Launch fails for sparse matrix-vector multiplication


I tried to do parallize a sparse matrix vector multiplication (CRS) with the PGI Accelerator. For a very small testcases (12x12) the kernel is launched sometimes (!), but not always. For bigger testcases it never works. In both cases the error message is:

call to cuMemcpyDtoH returned error 700: Launch failed

typedef double floatType;

struct MatrixCRS{
  int n;
  int nnz;
  int* ptr; 
  int* index;
  floatType* value;

// y <- A*x
void matvec(const struct MatrixCRS restrict* A, const floatType restrict* x, floatType restrict* y){
  int i,j;
  floatType restrict* value=A->value;
  int restrict* index = A->index;
  int restrict* ptr=A->ptr;
  const int nnz=A->nnz;
  const int n=A->n;
  #pragma acc region copyin(value[0:nnz-1], ptr[0:n], index[0:n], x[0:n-1]), copyout(y[0:n-1])
  for(i=0; i<A->n; i++){
    for(j=ptr[i]; j<ptr[i+1]; j++){
  }//parallel region

Im not sure if i did the copy to the device correct. The length of the fields are:
value: nnz
ptr: n+1
index: n+1
x: n
y: n

Is there a mistake in my code or is this an issue of the pgi compiler. I tried with 10.5 and 10.6 and a Tesla T10 Processor. The feedback looks like this:

$ pgcc -fastsse -DDEBUG -ta=nvidia,3.0,cc13 -Minfo -g -c solver.c
     40, Generating copyin(ptr[:n])
         Generating copyout(y[:n-1])
         Generating copyin(value[:nnz-1])
         Generating copyin(x[:n-1])
         Generating copyin(index[:n])
         Generating compute capability 1.3 binary
     43, Loop is parallelizable
         Accelerator kernel generated
         43, #pragma acc for parallel, vector(256)
             Cached references to size [257] block of 'ptr'
             Using register for 'y'
             CC 1.3 : 19 registers; 1052 shared, 92 constant, 0 local memory bytes; 75 occupancy
     45, Complex loop carried dependence of 'y' prevents parallelization
         Loop carried reuse of 'y' prevents parallelization
         Inner sequential loop scheduled on accelerator

Thanks for your help.

Kind regards,

Nobody knows why this happens?

Hi Tim,

Sorry I missed your post earlier.

I don’t see anything obvious. The error “call to cuMemcpyDtoH returned error 700: Launch failed” typically means that your kernel crashed during execution. So my best guess is that there is a memory access violation. For example if one of ptr’s “i” values is greater than the size of value or index. I’ve seen several programs that have these array bounds problems that ‘work’ on a CPU but crash on a GPU. Try compiling the CPU code with bounds checking enabled (-Mbounds) to see if anything shows up.
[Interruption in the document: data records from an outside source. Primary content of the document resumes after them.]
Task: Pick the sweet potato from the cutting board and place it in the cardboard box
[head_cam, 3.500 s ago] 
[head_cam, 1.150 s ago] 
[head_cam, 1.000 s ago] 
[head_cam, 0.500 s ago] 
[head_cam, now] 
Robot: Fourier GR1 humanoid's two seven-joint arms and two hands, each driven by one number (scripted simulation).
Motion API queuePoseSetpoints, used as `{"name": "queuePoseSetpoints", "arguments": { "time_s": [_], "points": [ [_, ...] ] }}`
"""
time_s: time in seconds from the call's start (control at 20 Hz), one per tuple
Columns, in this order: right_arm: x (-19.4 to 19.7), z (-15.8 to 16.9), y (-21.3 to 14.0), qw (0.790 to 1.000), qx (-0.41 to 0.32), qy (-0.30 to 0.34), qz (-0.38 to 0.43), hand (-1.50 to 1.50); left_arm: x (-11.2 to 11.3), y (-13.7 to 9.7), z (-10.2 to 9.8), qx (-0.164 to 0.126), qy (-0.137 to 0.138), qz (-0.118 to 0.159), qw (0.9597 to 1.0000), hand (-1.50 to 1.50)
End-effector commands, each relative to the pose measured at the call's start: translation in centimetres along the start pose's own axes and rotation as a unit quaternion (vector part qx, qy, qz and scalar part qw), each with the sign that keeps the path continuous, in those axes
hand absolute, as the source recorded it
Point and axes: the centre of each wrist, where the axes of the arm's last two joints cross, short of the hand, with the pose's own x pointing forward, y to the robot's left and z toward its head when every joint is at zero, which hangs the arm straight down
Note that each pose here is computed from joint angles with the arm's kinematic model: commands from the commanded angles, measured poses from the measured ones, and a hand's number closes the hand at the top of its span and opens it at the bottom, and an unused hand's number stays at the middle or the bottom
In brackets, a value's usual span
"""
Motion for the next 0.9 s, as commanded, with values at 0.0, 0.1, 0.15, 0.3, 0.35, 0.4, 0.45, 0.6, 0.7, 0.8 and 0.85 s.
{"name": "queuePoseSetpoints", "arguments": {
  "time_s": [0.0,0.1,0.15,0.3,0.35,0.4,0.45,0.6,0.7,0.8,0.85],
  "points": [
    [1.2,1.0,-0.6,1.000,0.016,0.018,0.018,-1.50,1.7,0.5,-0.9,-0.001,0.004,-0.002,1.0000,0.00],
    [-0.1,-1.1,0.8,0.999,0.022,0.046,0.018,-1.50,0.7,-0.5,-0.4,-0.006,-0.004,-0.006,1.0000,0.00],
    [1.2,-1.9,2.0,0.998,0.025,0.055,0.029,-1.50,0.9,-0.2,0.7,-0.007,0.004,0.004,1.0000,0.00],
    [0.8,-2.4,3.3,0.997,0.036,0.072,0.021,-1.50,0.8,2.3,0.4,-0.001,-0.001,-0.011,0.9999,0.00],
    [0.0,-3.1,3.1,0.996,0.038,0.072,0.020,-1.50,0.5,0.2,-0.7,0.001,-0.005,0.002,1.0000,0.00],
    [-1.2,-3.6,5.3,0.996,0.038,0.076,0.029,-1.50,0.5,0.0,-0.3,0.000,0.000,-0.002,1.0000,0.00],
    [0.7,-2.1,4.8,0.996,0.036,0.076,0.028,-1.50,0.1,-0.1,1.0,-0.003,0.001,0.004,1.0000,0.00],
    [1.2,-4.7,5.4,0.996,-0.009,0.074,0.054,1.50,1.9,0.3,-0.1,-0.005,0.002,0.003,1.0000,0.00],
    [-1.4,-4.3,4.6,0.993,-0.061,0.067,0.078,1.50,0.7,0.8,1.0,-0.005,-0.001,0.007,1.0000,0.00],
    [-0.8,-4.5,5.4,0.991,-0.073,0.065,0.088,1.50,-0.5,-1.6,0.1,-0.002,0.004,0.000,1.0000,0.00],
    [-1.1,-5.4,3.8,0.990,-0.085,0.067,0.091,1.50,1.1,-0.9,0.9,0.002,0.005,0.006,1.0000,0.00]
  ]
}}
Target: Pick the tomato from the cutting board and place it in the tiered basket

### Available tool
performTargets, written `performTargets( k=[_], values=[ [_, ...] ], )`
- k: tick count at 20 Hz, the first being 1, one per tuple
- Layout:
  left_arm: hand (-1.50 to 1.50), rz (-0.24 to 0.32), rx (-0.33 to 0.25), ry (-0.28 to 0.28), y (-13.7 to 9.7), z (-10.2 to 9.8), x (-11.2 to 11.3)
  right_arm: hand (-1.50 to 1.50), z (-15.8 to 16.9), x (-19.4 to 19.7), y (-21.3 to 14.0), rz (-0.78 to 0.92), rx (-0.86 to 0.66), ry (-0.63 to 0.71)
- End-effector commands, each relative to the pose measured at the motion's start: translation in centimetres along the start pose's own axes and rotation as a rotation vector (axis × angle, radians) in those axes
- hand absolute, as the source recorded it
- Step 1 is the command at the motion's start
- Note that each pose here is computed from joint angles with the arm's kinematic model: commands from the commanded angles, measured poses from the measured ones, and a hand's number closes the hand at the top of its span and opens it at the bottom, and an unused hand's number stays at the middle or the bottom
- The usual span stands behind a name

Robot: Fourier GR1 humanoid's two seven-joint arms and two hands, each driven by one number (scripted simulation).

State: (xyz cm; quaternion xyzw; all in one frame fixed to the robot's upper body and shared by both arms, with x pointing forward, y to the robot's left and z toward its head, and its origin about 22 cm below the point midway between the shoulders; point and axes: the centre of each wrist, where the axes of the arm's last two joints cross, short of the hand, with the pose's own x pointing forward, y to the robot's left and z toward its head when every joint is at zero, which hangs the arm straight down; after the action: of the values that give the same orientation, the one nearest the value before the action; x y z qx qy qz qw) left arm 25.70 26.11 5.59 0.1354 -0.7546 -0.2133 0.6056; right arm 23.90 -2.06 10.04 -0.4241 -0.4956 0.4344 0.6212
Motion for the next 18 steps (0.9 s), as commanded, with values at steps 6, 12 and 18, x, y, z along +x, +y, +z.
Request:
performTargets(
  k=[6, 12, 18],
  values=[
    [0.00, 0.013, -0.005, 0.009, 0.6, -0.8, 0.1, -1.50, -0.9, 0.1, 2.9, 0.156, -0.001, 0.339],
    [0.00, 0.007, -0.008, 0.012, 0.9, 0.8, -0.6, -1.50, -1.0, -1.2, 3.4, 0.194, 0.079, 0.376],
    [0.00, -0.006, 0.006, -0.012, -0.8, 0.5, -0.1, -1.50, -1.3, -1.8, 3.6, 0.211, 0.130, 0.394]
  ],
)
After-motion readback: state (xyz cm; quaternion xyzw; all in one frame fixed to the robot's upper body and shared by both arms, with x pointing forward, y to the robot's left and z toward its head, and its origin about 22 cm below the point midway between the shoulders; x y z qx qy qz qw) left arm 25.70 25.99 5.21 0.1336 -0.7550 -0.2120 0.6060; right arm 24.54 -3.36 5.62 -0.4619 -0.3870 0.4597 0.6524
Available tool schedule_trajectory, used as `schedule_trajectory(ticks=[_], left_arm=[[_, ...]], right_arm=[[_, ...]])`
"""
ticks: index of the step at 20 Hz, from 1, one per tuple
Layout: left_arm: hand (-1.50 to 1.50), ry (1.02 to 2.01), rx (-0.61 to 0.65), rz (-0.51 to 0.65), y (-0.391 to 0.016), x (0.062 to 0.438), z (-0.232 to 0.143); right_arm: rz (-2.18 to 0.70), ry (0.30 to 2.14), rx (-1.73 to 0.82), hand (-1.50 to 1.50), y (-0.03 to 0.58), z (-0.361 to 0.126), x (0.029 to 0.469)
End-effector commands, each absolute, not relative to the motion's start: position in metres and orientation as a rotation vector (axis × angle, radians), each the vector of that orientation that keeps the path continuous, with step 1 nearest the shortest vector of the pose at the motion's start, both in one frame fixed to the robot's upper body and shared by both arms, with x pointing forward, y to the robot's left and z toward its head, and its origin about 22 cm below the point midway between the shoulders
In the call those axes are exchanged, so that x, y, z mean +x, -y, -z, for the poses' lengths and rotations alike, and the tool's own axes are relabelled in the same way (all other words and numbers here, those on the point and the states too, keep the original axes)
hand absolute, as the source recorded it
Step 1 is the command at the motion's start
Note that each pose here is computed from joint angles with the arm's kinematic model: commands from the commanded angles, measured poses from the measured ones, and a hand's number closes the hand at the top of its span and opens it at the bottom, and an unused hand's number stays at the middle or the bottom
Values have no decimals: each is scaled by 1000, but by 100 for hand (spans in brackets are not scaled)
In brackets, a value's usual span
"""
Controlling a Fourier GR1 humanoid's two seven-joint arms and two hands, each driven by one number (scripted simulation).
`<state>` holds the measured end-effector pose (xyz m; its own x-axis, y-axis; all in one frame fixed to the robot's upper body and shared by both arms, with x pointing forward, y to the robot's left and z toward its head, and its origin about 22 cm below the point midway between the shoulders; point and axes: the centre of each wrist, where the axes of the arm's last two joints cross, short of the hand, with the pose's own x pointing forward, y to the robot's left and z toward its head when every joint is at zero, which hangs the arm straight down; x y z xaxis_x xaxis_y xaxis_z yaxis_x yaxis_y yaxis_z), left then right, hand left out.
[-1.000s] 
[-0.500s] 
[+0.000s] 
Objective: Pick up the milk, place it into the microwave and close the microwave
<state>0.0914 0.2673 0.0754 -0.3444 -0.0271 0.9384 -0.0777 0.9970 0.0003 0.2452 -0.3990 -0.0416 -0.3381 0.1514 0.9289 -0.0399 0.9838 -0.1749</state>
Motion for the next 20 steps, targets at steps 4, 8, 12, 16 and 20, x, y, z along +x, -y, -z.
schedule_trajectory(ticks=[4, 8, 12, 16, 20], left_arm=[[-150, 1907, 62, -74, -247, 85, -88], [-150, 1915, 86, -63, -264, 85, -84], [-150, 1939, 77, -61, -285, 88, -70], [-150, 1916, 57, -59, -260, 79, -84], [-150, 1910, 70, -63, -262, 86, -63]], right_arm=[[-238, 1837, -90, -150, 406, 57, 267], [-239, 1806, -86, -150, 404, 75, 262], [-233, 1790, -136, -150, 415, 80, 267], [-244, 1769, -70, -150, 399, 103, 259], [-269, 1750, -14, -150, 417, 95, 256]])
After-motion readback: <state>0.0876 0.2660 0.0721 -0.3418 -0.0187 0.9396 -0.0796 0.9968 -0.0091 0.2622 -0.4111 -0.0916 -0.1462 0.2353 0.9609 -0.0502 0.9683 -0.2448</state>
If this isn’t it, can you please post a driver program that I can use to recreate the problem?



sorry, i cant see any memory access violations. Compiling with -Mbounds does not change anything. I build a small driver, but i dont want to post it here. Is it possible to send in per mail?



I send the test driver to:

Could you look into it? Thank you for the support.

Hi Tim,

Customer support forwarded me you code. There’s a number of coding errors and I’ll send you back my changes to your ‘main.c’ file.

The above error is cause by ‘index’ being too small. The values of ‘j’ go from 0 to nnz-1, not 0 to n-1. Hence, index should be 'index[0:nnz-1]".

Hope this helps,

Hi Mat,

thanks. I wrote you an mail again. Unfortunately, this solves the problem only for the small test cases. For the big data sample I still get the ‘Launch failed’ error…

Hi Tim,

This one looks like a compiler error in 10.6. It runs fine for me when using 10.5 and the 10.8 release candidate. Unfortunately, there were a number of issues with 10.6 so if you can move back to using 10.5 or wait a few days til 10.8 is released, that would be great.


Hi Mat,

thanks for you quick help. I will go back to 10.5 until the new release.